Exercise :: Each line from the one with "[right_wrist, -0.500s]" through the last line below must be written out exactly. Do not copy pictures.

Dataset extract ::
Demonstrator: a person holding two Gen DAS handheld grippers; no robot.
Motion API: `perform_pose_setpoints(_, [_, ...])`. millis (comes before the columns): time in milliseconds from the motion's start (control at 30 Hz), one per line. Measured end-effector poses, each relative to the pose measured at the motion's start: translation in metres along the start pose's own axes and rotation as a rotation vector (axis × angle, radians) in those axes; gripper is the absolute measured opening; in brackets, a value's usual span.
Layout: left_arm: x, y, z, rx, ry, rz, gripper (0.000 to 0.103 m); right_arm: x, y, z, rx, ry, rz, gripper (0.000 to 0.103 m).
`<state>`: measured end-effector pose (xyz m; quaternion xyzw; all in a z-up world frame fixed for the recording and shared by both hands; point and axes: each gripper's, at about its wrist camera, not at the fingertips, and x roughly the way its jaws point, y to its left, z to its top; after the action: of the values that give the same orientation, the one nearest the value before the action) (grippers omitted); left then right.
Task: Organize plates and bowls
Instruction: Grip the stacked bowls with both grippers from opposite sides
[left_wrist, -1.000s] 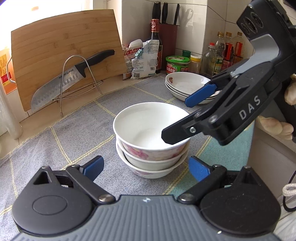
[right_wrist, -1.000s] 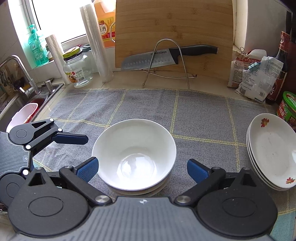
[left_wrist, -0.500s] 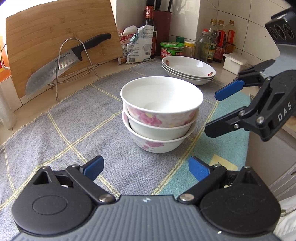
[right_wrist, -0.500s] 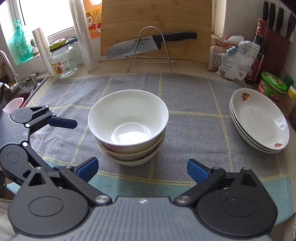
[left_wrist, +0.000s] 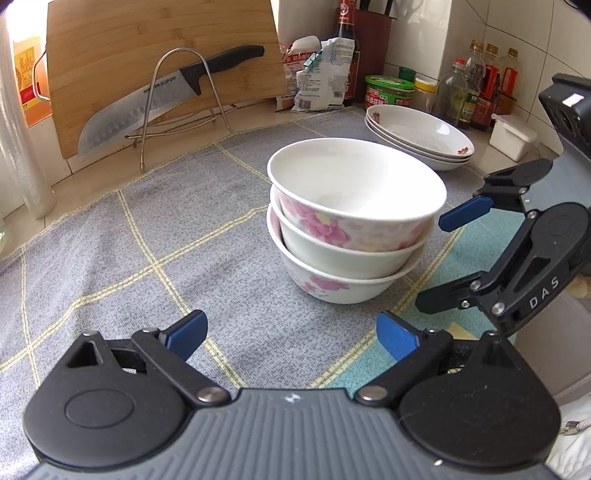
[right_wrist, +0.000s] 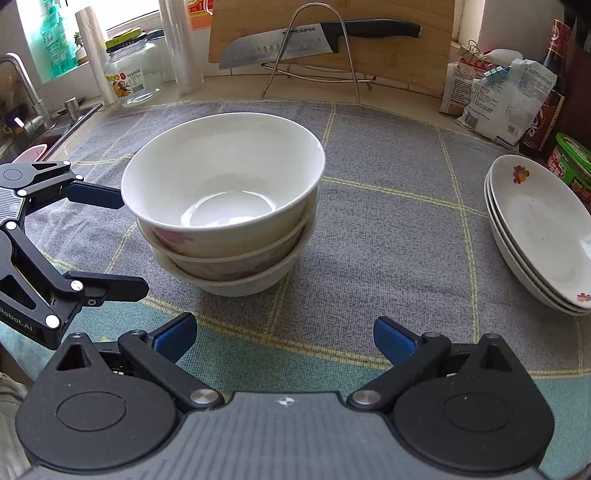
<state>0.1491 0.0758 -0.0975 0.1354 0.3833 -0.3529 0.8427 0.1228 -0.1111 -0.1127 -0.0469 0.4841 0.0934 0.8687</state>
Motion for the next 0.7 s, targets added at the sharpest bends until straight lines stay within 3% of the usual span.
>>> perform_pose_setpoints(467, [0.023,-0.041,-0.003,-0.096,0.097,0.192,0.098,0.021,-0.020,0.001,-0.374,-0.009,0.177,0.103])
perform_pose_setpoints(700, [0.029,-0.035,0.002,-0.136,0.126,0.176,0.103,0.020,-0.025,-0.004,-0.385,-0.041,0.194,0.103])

Result of the task ::
[right_wrist, -0.500s] 
[left_wrist, +0.000s] 
[right_wrist, +0.000s] 
<state>0.1491 0.0758 -0.0975 0.1354 0.3833 -0.3529 0.8427 0.1228 -0.1111 -0.1127 -0.0469 0.4841 0.0934 0.8687</state>
Motion for the next 0.7 s, targets added at the sharpest bends until straight lines stay within 3% of the usual span.
>>> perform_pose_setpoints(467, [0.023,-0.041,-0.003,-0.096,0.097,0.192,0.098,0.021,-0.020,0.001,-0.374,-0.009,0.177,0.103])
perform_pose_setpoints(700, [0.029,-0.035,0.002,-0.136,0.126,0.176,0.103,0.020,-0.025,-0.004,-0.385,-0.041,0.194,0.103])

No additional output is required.